Please give again, word for word, the lines that lie between the start of the listing below and the line with "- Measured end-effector", both included.

--------------------------------------------------

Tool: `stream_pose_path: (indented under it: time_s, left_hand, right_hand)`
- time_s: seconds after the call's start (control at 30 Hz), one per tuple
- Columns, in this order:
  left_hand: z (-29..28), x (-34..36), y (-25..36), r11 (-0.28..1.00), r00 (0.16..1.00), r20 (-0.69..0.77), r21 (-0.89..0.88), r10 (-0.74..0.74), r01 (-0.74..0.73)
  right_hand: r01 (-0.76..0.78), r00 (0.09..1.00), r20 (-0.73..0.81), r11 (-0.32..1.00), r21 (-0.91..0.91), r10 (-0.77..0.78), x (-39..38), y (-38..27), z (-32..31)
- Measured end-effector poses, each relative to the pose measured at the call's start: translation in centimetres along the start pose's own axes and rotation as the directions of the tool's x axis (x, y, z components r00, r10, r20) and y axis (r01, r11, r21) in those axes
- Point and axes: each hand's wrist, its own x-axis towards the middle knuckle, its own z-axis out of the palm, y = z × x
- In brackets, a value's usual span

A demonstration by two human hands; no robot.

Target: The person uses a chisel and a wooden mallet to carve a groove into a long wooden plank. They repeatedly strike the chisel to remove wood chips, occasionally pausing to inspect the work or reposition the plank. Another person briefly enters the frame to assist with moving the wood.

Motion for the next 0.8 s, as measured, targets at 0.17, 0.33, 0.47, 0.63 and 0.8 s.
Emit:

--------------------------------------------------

RESPONSE BOX:
Tool: `stream_pose_path: (indented under it: time_s, left_hand, right_hand)`
- time_s: seconds after the call's start (control at 30 Hz), one per tuple
- Columns, in this order:
  left_hand: z (-29..28), x (-34..36), y (-25..36), r11 (-0.28..1.00), r00 (0.16..1.00), r20 (-0.69..0.77), r21 (-0.89..0.88), r10 (-0.74..0.74), r01 (-0.74..0.73)
  right_hand: r01 (-0.76..0.78), r00 (0.09..1.00), r20 (-0.73..0.81), r11 (-0.32..1.00), r21 (-0.91..0.91), r10 (-0.77..0.78), x (-39..38), y (-38..27), z (-32..31)
- Measured end-effector poses, each relative to the pose measured at the call's start: translation in centimetres along the start pose's own axes and rotation as the directions of the tool's x axis (x, y, z components r00, r10, r20) and y axis (r01, r11, r21) in those axes

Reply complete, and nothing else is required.